**Task**. In the listing below, find each line that holds the string "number" and copy it.

**Collected material**.
Segment Open
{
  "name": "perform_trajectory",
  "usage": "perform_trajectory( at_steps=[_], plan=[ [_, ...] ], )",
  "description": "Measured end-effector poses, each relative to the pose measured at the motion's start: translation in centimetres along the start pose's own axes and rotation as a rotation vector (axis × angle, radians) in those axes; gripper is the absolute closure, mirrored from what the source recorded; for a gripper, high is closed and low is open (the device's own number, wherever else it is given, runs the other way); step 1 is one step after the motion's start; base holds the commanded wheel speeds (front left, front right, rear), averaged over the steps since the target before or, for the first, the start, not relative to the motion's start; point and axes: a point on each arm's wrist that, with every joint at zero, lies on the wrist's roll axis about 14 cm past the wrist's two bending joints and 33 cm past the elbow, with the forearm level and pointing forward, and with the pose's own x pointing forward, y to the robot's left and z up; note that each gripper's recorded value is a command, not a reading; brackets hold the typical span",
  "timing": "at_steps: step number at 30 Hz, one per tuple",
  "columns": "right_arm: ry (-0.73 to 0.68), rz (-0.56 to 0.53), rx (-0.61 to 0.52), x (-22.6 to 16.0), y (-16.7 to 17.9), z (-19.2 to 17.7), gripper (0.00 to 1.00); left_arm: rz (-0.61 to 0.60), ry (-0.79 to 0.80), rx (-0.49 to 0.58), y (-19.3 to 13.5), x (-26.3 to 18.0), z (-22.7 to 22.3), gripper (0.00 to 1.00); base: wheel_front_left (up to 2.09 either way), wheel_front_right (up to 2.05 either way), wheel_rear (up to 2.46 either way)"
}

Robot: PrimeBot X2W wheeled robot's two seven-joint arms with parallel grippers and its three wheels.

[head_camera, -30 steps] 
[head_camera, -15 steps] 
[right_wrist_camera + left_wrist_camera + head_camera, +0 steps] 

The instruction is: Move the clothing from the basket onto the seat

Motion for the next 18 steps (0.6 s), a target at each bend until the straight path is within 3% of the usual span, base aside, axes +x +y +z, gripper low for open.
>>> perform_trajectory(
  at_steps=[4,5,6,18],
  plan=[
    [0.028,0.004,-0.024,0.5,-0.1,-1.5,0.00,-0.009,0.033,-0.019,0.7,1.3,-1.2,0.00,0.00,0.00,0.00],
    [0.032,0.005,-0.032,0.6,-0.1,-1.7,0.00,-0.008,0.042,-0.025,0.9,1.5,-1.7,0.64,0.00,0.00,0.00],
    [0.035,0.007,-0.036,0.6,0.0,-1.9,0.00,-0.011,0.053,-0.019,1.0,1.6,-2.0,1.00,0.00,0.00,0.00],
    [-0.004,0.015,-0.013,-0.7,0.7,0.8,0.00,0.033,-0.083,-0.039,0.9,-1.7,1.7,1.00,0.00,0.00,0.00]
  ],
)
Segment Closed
**Result of this exercise**.
  "description": "Measured end-effector poses, each relative to the pose measured at the motion's start: translation in centimetres along the start pose's own axes and rotation as a rotation vector (axis × angle, radians) in those axes; gripper is the absolute closure, mirrored from what the source recorded; for a gripper, high is closed and low is open (the device's own number, wherever else it is given, runs the other way); step 1 is one step after the motion's start; base holds the commanded wheel speeds (front left, front right, rear), averaged over the steps since the target before or, for the first, the start, not relative to the motion's start; point and axes: a point on each arm's wrist that, with every joint at zero, lies on the wrist's roll axis about 14 cm past the wrist's two bending joints and 33 cm past the elbow, with the forearm level and pointing forward, and with the pose's own x pointing forward, y to the robot's left and z up; note that each gripper's recorded value is a command, not a reading; brackets hold the typical span",
  "timing": "at_steps: step number at 30 Hz, one per tuple",

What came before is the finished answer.